▶ **Task objective**
This exercise asks for a copy of each line in the records below with the word "wooden" in it.

▶ **Stored data**

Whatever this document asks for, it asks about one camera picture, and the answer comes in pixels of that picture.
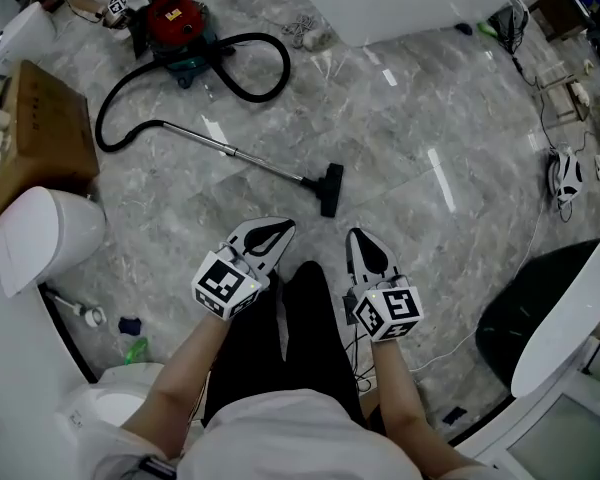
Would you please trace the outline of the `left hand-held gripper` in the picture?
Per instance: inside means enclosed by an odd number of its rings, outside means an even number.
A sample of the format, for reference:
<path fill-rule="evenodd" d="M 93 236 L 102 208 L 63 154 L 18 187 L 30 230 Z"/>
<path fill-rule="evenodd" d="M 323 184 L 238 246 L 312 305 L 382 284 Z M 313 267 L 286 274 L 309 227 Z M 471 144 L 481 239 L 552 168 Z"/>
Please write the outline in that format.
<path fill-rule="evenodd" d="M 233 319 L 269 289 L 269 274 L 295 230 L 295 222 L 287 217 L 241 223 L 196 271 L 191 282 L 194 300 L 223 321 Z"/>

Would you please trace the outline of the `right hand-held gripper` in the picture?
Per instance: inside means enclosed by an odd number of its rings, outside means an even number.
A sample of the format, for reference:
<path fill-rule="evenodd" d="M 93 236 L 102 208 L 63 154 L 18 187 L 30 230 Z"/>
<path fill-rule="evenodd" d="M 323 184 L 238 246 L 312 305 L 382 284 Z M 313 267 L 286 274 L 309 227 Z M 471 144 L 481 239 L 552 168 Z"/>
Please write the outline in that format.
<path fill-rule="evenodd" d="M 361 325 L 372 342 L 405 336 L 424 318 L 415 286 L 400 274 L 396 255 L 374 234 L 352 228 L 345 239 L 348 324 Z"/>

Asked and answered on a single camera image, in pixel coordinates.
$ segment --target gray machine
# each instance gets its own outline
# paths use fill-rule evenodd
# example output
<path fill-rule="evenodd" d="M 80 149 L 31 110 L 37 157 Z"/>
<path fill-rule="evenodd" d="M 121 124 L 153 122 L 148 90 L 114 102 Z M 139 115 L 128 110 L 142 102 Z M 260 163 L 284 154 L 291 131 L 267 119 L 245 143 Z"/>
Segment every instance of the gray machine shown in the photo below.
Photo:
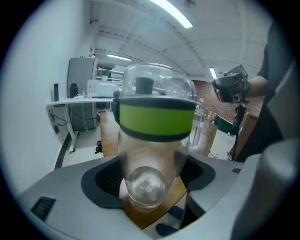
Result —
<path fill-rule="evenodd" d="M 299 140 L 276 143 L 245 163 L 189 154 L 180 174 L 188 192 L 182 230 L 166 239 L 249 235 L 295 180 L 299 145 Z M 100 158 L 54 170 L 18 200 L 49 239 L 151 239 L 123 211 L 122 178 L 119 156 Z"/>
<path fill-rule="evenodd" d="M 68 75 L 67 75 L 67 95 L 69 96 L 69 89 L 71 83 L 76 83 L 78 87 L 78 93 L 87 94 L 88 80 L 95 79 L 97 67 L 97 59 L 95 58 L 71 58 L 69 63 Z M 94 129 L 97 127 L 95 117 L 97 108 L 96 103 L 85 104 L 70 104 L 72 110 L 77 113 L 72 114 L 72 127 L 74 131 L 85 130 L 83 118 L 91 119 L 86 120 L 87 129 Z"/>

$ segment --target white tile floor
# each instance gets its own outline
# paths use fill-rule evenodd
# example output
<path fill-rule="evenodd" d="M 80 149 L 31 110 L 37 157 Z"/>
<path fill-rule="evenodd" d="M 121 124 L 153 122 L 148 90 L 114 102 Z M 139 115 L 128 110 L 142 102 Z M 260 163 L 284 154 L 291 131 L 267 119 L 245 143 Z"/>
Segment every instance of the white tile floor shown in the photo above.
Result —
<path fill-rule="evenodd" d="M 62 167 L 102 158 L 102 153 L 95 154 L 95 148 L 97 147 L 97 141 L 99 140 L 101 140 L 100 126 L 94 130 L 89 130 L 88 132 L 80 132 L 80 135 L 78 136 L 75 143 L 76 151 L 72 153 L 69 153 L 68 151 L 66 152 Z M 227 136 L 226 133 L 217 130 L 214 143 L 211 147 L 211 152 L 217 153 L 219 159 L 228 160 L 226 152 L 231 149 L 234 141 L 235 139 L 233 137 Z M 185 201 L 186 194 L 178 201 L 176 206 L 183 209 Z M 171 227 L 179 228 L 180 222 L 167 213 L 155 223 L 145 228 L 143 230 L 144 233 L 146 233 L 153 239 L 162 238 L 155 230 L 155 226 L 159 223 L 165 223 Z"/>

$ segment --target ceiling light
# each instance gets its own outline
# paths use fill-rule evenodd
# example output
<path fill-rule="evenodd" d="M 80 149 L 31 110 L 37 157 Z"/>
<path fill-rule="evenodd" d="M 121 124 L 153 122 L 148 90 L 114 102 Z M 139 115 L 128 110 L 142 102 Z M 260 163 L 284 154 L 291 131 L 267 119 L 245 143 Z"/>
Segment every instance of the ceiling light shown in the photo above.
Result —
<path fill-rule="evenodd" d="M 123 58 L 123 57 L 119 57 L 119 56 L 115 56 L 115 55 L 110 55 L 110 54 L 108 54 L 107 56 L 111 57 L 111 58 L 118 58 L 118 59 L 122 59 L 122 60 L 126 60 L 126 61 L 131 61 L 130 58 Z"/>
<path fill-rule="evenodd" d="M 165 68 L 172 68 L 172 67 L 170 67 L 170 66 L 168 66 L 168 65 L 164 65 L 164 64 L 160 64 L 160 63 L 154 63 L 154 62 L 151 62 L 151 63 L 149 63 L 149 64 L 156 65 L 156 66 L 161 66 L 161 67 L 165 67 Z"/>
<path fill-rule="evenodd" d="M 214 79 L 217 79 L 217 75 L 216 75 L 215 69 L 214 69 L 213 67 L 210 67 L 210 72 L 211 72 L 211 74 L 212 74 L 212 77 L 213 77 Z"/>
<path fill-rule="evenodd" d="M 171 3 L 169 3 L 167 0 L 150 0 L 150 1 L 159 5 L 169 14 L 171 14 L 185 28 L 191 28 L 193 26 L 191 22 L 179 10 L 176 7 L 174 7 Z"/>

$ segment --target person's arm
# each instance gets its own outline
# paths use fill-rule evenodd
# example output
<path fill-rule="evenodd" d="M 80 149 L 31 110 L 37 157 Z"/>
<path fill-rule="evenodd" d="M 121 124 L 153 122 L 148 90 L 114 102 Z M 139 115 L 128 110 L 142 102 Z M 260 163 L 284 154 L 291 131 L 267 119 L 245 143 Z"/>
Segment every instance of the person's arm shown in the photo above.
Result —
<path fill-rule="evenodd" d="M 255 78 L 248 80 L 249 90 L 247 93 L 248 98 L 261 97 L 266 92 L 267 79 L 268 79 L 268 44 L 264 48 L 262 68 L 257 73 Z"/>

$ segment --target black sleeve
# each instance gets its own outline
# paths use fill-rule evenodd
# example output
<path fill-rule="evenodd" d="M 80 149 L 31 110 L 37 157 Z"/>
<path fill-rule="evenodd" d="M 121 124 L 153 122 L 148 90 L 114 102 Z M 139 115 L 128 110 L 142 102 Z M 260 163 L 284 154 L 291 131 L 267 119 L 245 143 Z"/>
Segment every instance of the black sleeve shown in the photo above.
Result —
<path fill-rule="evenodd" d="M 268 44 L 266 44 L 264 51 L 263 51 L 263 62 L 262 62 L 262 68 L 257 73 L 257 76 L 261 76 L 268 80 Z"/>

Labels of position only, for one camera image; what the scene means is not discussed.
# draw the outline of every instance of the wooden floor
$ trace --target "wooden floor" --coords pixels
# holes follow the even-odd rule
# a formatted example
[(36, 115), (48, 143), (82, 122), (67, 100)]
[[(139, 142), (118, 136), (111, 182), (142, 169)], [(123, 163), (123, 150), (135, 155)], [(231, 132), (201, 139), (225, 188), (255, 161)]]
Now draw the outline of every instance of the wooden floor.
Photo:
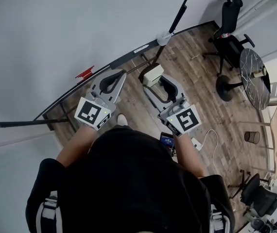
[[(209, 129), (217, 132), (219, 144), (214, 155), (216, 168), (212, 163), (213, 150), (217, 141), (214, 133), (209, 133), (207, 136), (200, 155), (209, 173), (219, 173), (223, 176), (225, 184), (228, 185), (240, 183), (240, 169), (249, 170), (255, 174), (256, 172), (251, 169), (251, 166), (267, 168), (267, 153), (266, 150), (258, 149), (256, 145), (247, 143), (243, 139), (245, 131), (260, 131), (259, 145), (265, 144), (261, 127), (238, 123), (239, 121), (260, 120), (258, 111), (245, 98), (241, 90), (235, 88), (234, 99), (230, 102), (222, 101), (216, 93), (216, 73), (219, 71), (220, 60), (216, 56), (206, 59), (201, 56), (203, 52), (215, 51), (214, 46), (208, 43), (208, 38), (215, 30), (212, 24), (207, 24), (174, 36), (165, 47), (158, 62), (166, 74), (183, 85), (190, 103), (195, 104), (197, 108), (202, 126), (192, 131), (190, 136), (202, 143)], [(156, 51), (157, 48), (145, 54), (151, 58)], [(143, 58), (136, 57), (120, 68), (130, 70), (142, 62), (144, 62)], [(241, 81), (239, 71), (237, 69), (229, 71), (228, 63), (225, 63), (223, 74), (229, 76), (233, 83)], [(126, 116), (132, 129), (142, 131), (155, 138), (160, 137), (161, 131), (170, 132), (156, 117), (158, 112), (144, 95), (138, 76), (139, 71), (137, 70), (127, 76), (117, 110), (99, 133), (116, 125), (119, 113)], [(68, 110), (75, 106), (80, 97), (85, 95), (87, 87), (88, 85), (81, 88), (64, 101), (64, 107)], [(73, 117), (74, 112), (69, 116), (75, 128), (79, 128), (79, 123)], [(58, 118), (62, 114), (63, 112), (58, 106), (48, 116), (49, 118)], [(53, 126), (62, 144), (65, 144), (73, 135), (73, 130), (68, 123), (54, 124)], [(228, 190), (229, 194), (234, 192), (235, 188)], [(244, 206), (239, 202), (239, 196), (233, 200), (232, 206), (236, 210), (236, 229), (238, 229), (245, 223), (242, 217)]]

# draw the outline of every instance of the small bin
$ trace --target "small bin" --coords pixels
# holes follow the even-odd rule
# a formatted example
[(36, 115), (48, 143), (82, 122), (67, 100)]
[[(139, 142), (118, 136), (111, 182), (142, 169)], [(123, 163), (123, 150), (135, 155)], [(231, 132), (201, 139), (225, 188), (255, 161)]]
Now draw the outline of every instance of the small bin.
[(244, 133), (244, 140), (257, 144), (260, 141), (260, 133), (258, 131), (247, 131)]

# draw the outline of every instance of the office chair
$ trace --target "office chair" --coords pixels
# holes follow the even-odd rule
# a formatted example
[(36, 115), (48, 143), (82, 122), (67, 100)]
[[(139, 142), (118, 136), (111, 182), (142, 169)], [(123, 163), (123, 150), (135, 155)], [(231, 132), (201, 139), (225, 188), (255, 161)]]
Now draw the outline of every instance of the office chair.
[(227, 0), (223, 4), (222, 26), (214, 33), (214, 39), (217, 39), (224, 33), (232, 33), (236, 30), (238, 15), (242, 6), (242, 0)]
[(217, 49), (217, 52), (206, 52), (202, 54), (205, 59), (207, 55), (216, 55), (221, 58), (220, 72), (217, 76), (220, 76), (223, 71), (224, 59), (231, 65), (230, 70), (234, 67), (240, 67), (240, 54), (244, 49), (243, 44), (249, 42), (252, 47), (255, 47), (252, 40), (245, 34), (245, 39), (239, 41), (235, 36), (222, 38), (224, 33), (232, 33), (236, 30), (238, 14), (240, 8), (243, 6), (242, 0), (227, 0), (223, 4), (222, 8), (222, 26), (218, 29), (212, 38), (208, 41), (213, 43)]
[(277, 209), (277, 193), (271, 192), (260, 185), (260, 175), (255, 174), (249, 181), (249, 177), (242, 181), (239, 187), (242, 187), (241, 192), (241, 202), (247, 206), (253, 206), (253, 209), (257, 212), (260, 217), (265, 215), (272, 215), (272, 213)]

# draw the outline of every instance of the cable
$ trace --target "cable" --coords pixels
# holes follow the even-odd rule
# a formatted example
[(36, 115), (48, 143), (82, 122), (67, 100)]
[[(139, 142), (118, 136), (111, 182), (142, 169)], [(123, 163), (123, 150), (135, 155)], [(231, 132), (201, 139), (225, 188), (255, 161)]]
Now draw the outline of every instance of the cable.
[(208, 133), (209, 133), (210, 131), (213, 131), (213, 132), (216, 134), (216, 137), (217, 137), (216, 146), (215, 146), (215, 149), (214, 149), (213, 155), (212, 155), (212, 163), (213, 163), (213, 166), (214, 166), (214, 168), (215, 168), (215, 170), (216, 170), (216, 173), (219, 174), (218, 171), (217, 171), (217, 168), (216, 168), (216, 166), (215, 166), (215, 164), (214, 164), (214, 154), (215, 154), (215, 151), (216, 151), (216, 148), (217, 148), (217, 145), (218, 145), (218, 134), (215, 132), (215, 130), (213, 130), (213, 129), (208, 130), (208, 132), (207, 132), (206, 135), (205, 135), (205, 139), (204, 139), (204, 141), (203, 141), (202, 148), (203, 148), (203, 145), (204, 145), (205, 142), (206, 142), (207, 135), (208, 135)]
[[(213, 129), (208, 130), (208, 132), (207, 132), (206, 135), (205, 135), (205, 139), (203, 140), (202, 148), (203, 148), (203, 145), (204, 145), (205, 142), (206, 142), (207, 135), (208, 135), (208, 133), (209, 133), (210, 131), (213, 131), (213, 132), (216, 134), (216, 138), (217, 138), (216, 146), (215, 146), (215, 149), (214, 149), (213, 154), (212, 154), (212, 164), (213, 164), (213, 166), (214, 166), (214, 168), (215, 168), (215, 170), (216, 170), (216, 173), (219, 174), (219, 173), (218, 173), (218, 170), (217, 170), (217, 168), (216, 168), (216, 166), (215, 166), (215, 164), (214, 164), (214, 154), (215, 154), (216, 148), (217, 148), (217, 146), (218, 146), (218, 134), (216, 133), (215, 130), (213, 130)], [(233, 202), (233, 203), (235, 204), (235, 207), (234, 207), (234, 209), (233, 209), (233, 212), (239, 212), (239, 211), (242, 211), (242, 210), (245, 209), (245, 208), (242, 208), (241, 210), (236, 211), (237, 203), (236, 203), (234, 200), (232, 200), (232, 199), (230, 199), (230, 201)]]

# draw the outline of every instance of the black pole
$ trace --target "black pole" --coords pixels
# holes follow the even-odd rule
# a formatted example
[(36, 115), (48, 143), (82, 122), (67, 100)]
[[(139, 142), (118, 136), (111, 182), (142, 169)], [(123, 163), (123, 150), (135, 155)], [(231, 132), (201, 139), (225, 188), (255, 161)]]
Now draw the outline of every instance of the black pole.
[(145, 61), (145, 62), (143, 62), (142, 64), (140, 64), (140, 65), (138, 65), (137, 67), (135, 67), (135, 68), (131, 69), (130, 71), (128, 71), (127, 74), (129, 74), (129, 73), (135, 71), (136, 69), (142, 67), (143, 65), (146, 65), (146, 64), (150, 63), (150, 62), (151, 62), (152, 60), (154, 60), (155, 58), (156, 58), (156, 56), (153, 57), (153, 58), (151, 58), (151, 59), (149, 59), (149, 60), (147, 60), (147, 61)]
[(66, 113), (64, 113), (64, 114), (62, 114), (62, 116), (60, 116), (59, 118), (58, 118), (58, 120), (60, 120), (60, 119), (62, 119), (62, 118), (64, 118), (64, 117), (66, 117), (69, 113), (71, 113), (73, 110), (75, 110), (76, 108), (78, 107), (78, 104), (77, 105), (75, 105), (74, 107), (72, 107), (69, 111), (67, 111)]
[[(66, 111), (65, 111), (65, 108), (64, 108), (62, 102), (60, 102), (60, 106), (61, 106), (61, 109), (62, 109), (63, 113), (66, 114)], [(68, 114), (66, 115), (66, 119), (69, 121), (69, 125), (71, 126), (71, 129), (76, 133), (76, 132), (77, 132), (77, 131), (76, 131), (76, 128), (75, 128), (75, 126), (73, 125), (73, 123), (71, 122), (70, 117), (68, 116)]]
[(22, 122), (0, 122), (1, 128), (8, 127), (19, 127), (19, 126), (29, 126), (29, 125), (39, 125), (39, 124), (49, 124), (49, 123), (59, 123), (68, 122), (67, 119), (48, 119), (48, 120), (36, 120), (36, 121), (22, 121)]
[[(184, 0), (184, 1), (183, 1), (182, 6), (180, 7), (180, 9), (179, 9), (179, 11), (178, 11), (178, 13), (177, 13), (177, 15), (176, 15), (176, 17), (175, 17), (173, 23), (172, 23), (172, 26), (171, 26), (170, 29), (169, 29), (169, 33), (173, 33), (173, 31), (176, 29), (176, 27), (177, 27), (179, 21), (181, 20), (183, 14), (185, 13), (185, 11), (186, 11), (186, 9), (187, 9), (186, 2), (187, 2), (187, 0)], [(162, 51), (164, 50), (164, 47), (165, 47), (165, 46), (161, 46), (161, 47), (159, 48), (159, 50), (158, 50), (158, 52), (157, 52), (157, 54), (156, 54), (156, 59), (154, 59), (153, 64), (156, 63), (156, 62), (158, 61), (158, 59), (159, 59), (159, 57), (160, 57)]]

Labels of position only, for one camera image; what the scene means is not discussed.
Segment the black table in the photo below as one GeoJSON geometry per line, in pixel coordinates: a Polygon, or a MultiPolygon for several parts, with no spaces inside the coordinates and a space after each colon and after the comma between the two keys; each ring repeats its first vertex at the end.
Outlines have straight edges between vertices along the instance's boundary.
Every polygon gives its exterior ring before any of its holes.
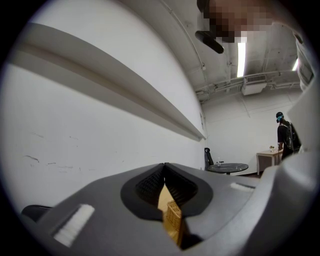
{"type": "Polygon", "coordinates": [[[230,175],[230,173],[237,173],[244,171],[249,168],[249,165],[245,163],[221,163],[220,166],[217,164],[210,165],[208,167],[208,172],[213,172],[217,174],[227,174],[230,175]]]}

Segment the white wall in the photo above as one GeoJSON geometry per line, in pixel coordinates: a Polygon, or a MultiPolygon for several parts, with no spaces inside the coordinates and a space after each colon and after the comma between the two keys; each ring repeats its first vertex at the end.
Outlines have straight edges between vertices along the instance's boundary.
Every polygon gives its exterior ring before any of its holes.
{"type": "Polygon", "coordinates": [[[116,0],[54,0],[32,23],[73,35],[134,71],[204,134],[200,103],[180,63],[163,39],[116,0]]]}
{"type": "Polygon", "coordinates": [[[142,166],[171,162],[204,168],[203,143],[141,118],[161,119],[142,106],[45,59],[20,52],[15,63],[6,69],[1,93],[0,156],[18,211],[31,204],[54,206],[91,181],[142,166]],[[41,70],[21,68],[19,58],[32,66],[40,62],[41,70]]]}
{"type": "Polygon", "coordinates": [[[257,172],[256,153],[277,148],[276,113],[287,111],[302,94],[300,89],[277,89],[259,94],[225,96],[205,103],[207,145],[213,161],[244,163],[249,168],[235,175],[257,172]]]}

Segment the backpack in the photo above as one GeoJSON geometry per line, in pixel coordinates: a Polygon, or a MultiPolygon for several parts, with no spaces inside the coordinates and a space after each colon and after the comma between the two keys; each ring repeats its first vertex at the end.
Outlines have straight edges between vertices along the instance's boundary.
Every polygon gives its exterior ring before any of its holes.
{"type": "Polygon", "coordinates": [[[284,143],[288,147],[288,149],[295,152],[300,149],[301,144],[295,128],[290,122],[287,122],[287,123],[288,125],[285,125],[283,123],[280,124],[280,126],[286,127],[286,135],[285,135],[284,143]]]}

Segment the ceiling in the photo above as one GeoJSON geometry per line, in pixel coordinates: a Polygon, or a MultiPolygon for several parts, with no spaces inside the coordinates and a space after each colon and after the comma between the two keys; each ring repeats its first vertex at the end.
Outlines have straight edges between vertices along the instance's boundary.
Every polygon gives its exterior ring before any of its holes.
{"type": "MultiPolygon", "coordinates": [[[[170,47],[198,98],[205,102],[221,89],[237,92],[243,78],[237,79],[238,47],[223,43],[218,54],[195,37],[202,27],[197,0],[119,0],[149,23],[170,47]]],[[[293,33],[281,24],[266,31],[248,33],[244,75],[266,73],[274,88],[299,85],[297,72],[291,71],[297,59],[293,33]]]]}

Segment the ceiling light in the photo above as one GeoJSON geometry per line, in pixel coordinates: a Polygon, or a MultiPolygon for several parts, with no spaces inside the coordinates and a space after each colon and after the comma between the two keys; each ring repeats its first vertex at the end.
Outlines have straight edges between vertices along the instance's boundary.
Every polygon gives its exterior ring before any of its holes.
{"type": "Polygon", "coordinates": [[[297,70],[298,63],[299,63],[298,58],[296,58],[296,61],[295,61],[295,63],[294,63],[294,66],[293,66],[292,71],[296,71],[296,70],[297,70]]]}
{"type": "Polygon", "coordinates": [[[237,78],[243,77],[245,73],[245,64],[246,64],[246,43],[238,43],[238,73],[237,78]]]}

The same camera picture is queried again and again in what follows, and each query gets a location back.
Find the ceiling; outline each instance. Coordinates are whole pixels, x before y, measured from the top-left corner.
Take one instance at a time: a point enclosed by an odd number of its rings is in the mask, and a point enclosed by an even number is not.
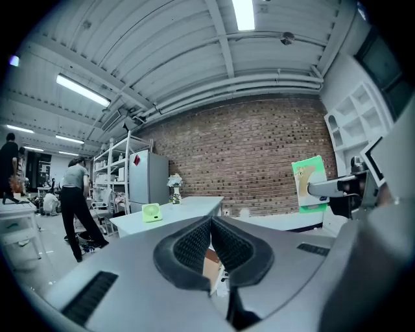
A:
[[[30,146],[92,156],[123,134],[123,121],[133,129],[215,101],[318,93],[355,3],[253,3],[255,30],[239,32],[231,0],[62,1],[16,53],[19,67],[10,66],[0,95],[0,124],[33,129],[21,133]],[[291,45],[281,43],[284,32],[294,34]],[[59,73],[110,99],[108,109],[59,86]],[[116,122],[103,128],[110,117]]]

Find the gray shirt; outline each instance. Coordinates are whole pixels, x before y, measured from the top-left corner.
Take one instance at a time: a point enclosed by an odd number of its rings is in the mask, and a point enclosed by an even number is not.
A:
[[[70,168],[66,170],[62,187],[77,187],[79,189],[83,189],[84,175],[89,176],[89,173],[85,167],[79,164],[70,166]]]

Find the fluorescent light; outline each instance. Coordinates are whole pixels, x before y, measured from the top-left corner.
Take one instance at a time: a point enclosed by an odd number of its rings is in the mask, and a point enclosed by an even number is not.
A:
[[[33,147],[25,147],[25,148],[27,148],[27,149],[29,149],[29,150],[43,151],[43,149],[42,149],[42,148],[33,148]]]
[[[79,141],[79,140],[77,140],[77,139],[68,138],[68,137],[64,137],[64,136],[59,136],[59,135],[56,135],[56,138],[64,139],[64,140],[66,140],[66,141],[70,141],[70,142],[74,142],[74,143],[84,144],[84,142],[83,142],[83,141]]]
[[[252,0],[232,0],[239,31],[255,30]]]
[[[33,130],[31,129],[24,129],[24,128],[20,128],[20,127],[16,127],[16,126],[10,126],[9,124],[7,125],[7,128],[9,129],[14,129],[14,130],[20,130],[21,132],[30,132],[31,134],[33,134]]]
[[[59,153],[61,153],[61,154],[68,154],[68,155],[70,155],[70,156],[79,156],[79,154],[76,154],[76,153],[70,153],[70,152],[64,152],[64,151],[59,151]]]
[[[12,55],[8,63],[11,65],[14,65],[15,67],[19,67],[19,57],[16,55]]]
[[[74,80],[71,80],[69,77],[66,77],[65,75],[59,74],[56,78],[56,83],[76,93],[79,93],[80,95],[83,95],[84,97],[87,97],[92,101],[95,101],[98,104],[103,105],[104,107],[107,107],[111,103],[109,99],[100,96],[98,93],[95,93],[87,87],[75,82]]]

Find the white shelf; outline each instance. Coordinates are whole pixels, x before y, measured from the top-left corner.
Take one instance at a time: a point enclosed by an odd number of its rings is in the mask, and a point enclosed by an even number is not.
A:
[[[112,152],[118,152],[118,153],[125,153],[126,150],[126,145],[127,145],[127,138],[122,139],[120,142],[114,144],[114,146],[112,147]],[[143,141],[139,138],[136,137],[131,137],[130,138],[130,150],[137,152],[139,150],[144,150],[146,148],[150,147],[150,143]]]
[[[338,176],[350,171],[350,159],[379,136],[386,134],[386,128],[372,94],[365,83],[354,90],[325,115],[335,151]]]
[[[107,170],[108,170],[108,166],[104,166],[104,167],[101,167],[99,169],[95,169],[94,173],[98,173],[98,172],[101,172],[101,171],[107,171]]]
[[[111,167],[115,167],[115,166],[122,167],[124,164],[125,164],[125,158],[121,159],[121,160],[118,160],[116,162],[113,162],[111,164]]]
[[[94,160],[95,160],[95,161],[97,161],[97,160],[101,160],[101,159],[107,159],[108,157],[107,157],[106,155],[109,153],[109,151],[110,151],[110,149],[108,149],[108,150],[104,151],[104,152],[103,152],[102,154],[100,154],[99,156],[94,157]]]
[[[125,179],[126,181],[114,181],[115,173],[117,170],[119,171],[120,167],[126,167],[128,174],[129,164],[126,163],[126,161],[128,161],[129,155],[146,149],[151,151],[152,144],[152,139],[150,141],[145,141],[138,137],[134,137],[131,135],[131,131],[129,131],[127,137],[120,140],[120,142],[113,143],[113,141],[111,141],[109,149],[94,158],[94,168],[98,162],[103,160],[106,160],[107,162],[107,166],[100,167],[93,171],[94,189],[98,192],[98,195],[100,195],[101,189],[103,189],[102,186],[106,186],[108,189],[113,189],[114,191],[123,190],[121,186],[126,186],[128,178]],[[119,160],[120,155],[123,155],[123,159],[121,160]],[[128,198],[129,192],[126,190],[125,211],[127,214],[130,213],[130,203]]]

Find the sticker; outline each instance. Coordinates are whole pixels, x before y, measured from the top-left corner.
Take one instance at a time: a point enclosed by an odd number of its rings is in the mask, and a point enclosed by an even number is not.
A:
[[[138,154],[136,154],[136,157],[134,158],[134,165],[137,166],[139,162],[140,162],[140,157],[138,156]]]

▶ **Solution to this exercise**
# draw the outline of every instance of the wooden floor
$ trace --target "wooden floor" --coords pixels
Now draw the outline of every instance of the wooden floor.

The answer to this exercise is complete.